- [Problem requirements] Starting at the first line of the data below, repeat each line word for word up to and including the line with "Kindly outline every instance of the white".

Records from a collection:
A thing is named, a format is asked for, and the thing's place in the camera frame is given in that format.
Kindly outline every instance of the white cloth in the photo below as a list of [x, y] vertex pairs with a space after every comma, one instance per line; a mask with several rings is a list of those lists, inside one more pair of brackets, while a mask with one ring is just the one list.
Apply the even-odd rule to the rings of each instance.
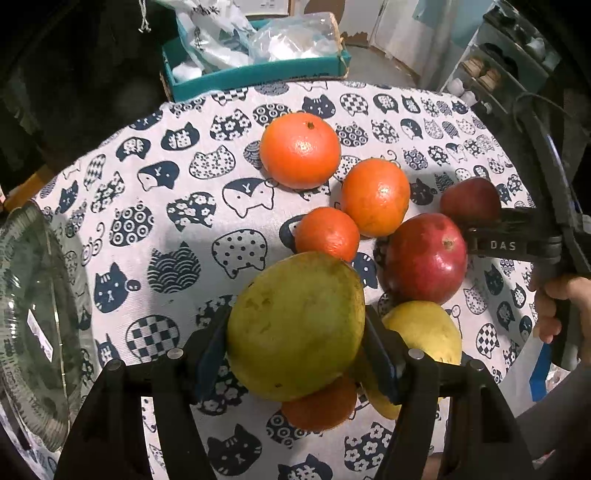
[[[258, 158], [266, 124], [299, 110], [324, 117], [342, 143], [337, 173], [306, 192], [266, 179]], [[261, 269], [292, 254], [299, 216], [338, 203], [349, 169], [380, 156], [396, 161], [412, 184], [407, 218], [436, 211], [446, 186], [474, 172], [499, 186], [506, 206], [528, 203], [503, 150], [457, 98], [360, 82], [276, 83], [166, 104], [60, 173], [36, 201], [63, 246], [74, 293], [90, 294], [101, 365], [116, 357], [149, 361], [183, 345]], [[375, 247], [376, 240], [362, 240], [354, 266], [366, 302], [383, 311], [383, 251]], [[498, 381], [535, 323], [529, 274], [526, 263], [471, 258], [462, 288], [444, 305], [464, 352]], [[151, 401], [144, 406], [154, 478], [165, 479]], [[364, 398], [351, 421], [323, 434], [295, 430], [279, 409], [220, 370], [212, 399], [193, 409], [220, 478], [373, 477], [395, 424]], [[443, 401], [434, 451], [443, 448], [447, 410]], [[229, 446], [232, 436], [239, 442]], [[46, 466], [38, 470], [51, 477], [57, 455], [35, 444], [34, 451]]]

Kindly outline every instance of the plastic bag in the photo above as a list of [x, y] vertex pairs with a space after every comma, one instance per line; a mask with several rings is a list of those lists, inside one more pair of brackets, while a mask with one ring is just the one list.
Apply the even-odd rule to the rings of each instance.
[[339, 27], [330, 12], [270, 20], [250, 44], [254, 63], [334, 56], [342, 50]]
[[178, 33], [191, 60], [205, 73], [249, 65], [255, 30], [233, 0], [157, 0], [177, 14]]

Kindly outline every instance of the screw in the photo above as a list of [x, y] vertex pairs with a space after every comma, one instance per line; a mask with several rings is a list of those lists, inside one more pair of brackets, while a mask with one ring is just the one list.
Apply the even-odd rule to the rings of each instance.
[[171, 348], [168, 352], [166, 352], [166, 356], [171, 360], [176, 360], [177, 358], [181, 358], [184, 352], [182, 348]]
[[470, 360], [468, 362], [468, 365], [470, 365], [477, 372], [482, 372], [486, 368], [486, 366], [485, 366], [484, 363], [482, 363], [480, 360], [477, 360], [475, 358], [473, 358], [472, 360]]
[[107, 370], [109, 370], [111, 372], [115, 372], [116, 370], [121, 368], [121, 365], [123, 365], [123, 362], [121, 360], [119, 360], [118, 358], [115, 358], [115, 359], [111, 360], [110, 362], [108, 362], [106, 367], [107, 367]]
[[423, 352], [422, 350], [419, 350], [418, 348], [411, 348], [408, 351], [408, 354], [410, 355], [411, 358], [414, 358], [415, 360], [420, 360], [421, 358], [423, 358], [425, 356], [425, 352]]

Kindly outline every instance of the glass bowl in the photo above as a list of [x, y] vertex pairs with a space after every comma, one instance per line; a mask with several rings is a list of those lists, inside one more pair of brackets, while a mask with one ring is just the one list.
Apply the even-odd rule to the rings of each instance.
[[0, 379], [15, 413], [52, 452], [80, 409], [77, 321], [60, 245], [27, 202], [0, 229]]

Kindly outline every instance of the mandarin orange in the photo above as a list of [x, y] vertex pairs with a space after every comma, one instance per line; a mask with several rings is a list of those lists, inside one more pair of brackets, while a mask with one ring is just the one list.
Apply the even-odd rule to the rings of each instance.
[[347, 420], [356, 403], [355, 382], [348, 375], [342, 375], [321, 390], [297, 400], [283, 402], [281, 411], [294, 427], [322, 432]]
[[357, 163], [345, 177], [341, 209], [357, 224], [361, 235], [386, 236], [404, 220], [410, 185], [404, 172], [383, 158]]
[[312, 210], [295, 229], [295, 250], [318, 251], [352, 262], [359, 246], [359, 229], [346, 213], [332, 207]]
[[265, 129], [259, 150], [269, 175], [292, 189], [313, 189], [339, 167], [340, 143], [332, 127], [311, 113], [288, 113]]

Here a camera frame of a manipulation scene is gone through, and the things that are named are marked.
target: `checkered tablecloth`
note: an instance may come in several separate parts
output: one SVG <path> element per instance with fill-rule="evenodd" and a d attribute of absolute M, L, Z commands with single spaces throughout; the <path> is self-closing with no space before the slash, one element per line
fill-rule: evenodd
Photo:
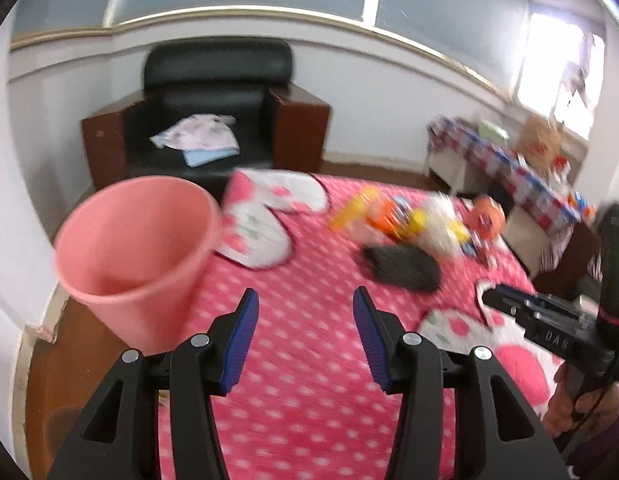
<path fill-rule="evenodd" d="M 523 168 L 517 160 L 489 140 L 447 118 L 427 127 L 428 150 L 437 153 L 447 147 L 478 166 L 503 184 L 513 201 L 522 207 L 548 234 L 553 235 L 581 221 L 581 216 L 567 205 L 533 170 Z"/>

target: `bright window light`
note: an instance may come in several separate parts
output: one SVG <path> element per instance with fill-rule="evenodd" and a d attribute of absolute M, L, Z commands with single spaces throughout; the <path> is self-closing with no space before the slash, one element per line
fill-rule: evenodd
<path fill-rule="evenodd" d="M 580 60 L 583 31 L 558 18 L 533 14 L 518 90 L 521 104 L 545 117 L 553 112 L 559 123 L 564 122 L 585 139 L 593 124 L 593 111 L 603 84 L 605 44 L 597 35 L 593 40 L 590 71 L 585 79 L 586 106 L 578 92 L 572 96 L 561 83 L 567 63 Z"/>

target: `folded cloth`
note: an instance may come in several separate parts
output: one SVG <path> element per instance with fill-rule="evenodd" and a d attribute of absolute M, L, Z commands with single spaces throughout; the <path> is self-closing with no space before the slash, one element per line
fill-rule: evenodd
<path fill-rule="evenodd" d="M 214 160 L 227 158 L 228 156 L 238 155 L 238 153 L 239 150 L 237 148 L 226 148 L 224 150 L 185 150 L 182 152 L 185 162 L 190 168 L 196 168 Z"/>
<path fill-rule="evenodd" d="M 196 114 L 159 133 L 151 140 L 157 148 L 181 150 L 187 166 L 196 168 L 219 158 L 238 155 L 240 149 L 228 124 L 232 116 Z"/>

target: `human hand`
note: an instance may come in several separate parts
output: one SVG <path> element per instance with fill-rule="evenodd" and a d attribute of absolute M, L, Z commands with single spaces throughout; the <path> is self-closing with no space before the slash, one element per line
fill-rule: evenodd
<path fill-rule="evenodd" d="M 556 393 L 549 400 L 549 409 L 542 420 L 542 425 L 551 438 L 561 433 L 575 430 L 577 422 L 572 419 L 574 408 L 578 413 L 586 414 L 598 400 L 601 390 L 584 394 L 576 401 L 568 395 L 566 389 L 567 364 L 561 365 L 554 376 L 557 383 Z M 603 397 L 592 416 L 583 425 L 583 442 L 592 439 L 604 430 L 607 430 L 619 416 L 619 384 L 616 383 Z"/>

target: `window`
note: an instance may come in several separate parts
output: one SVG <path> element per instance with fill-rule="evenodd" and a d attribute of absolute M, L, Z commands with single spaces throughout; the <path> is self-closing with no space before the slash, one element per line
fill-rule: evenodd
<path fill-rule="evenodd" d="M 587 139 L 601 94 L 604 57 L 603 38 L 586 24 L 532 14 L 519 101 Z M 574 88 L 579 81 L 585 83 L 580 91 Z"/>
<path fill-rule="evenodd" d="M 452 57 L 510 92 L 528 16 L 527 0 L 379 0 L 376 27 Z"/>

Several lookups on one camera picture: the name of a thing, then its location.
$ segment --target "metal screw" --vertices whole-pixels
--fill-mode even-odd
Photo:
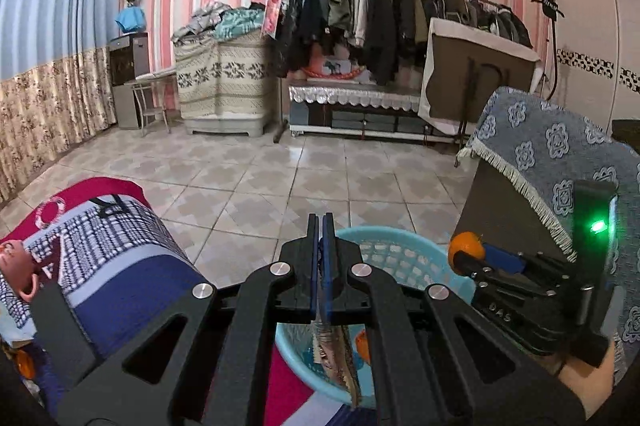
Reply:
[[[449,297],[449,289],[444,285],[432,285],[427,293],[433,300],[446,300]]]
[[[208,283],[199,283],[191,291],[198,300],[204,300],[213,294],[213,287]]]
[[[351,267],[351,272],[354,276],[358,278],[364,278],[365,276],[369,276],[371,274],[371,266],[366,263],[357,263],[353,267]]]
[[[276,262],[271,264],[269,270],[274,276],[284,276],[285,274],[289,274],[291,266],[287,262]]]

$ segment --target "fringe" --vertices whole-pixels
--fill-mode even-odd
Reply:
[[[496,152],[489,149],[479,139],[472,139],[471,146],[469,143],[458,154],[459,158],[470,157],[472,153],[477,154],[483,160],[487,161],[491,166],[496,168],[500,173],[507,177],[518,193],[524,196],[529,205],[536,212],[542,224],[549,230],[551,237],[562,249],[568,262],[575,262],[577,254],[572,247],[571,236],[564,230],[562,224],[554,212],[546,205],[546,202],[538,194],[538,191],[516,170],[510,163],[505,161]]]

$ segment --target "decorative tile border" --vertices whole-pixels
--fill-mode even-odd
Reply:
[[[558,62],[569,65],[570,67],[592,72],[597,76],[605,76],[610,80],[613,79],[615,74],[615,66],[612,62],[600,58],[592,58],[591,56],[577,52],[558,49]]]
[[[620,67],[618,81],[628,88],[631,88],[633,92],[640,94],[640,76],[632,70]]]

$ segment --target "curtain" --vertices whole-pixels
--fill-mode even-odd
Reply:
[[[0,202],[115,122],[119,0],[0,0]]]

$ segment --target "blue plastic basket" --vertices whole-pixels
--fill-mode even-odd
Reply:
[[[382,226],[340,229],[335,234],[359,244],[364,262],[387,271],[398,283],[421,290],[432,283],[441,283],[467,303],[471,302],[475,284],[469,278],[456,275],[447,263],[447,252],[431,240],[409,231]],[[371,369],[356,354],[353,343],[363,328],[363,325],[353,325],[349,332],[362,390],[362,406],[375,408]],[[322,367],[314,363],[312,342],[312,326],[278,324],[276,346],[293,373],[316,392],[350,404],[349,393],[332,383]]]

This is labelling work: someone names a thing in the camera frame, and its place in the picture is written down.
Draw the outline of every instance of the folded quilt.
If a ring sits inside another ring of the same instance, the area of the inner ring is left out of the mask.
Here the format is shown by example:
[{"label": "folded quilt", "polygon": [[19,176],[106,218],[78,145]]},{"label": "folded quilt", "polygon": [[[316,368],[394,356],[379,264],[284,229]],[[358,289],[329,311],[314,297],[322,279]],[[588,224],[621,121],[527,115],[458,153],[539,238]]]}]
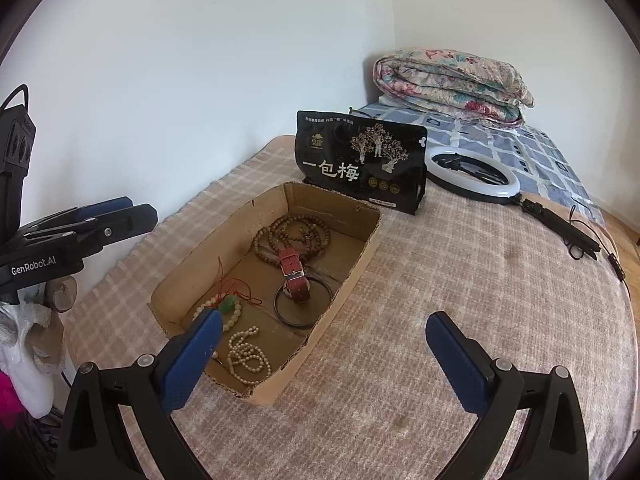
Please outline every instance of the folded quilt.
[{"label": "folded quilt", "polygon": [[373,69],[381,104],[514,128],[533,96],[510,64],[456,50],[400,49]]}]

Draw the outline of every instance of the metal rivet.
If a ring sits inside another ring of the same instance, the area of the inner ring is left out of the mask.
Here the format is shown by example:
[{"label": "metal rivet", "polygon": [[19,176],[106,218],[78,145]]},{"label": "metal rivet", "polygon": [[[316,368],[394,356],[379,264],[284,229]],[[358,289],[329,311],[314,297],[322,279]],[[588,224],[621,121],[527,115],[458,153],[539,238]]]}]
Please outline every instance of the metal rivet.
[{"label": "metal rivet", "polygon": [[498,370],[502,370],[503,372],[508,372],[509,370],[511,370],[511,367],[513,367],[513,365],[511,364],[511,361],[509,361],[508,359],[505,359],[504,357],[500,357],[499,359],[496,359],[495,366],[496,368],[498,368]]},{"label": "metal rivet", "polygon": [[79,371],[81,374],[87,374],[87,373],[89,373],[89,372],[90,372],[91,370],[93,370],[93,369],[94,369],[94,364],[93,364],[91,361],[87,361],[87,362],[82,363],[82,364],[80,365],[80,367],[78,368],[78,371]]},{"label": "metal rivet", "polygon": [[154,357],[151,354],[142,354],[136,362],[138,366],[151,366],[154,362]]},{"label": "metal rivet", "polygon": [[556,375],[558,377],[562,377],[563,379],[566,379],[569,376],[569,370],[567,370],[563,366],[557,366],[556,367]]}]

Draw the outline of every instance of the wall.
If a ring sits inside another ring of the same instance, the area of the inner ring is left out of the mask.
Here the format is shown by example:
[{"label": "wall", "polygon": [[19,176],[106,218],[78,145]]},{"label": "wall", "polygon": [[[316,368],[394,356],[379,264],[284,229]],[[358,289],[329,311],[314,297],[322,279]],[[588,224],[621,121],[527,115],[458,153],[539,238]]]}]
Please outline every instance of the wall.
[{"label": "wall", "polygon": [[[161,218],[299,109],[366,103],[391,0],[45,0],[0,67],[38,131],[22,221],[128,195]],[[81,294],[133,245],[86,261]]]},{"label": "wall", "polygon": [[593,199],[640,230],[640,56],[603,0],[393,0],[396,46],[510,62]]}]

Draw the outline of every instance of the blue bedsheet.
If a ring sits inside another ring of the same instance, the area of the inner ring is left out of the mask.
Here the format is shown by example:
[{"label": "blue bedsheet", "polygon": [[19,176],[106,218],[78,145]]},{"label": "blue bedsheet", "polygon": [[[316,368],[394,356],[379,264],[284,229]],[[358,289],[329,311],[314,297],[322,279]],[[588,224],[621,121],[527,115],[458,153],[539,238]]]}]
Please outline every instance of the blue bedsheet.
[{"label": "blue bedsheet", "polygon": [[434,112],[393,108],[380,104],[360,109],[370,116],[396,123],[420,124],[428,131],[427,146],[453,146],[482,153],[511,168],[523,191],[548,198],[604,225],[602,213],[591,201],[578,176],[544,132],[524,124],[496,130]]}]

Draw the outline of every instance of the blue pad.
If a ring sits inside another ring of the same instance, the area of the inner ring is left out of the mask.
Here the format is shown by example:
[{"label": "blue pad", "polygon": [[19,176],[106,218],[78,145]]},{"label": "blue pad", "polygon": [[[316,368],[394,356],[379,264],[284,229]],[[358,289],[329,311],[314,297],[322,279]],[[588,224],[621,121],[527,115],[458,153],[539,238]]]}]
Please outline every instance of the blue pad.
[{"label": "blue pad", "polygon": [[167,415],[173,410],[180,410],[187,403],[204,367],[222,339],[222,316],[213,308],[207,310],[210,312],[206,318],[164,374],[160,401]]},{"label": "blue pad", "polygon": [[[486,380],[462,344],[447,327],[439,312],[429,316],[425,332],[427,344],[447,376],[462,407],[466,412],[483,416],[488,407]],[[465,338],[460,330],[458,330],[458,337]]]},{"label": "blue pad", "polygon": [[74,219],[76,222],[83,222],[87,218],[93,218],[113,211],[119,211],[120,209],[126,209],[127,207],[133,207],[133,202],[128,196],[121,196],[120,198],[113,198],[112,200],[106,200],[105,202],[98,202],[97,204],[79,207],[74,214]]}]

- [Written solution]
A thing is named, a format is asked for, and the thing's place in the camera frame is given in that format.
Kindly outline every instance of the white cloth in the photo below as a list of [x, y] vertex pairs with a space after every comma, one instance per line; a mask with several rings is a list of those lists, inside one more pair of brackets, while a mask with one ring is just the one list.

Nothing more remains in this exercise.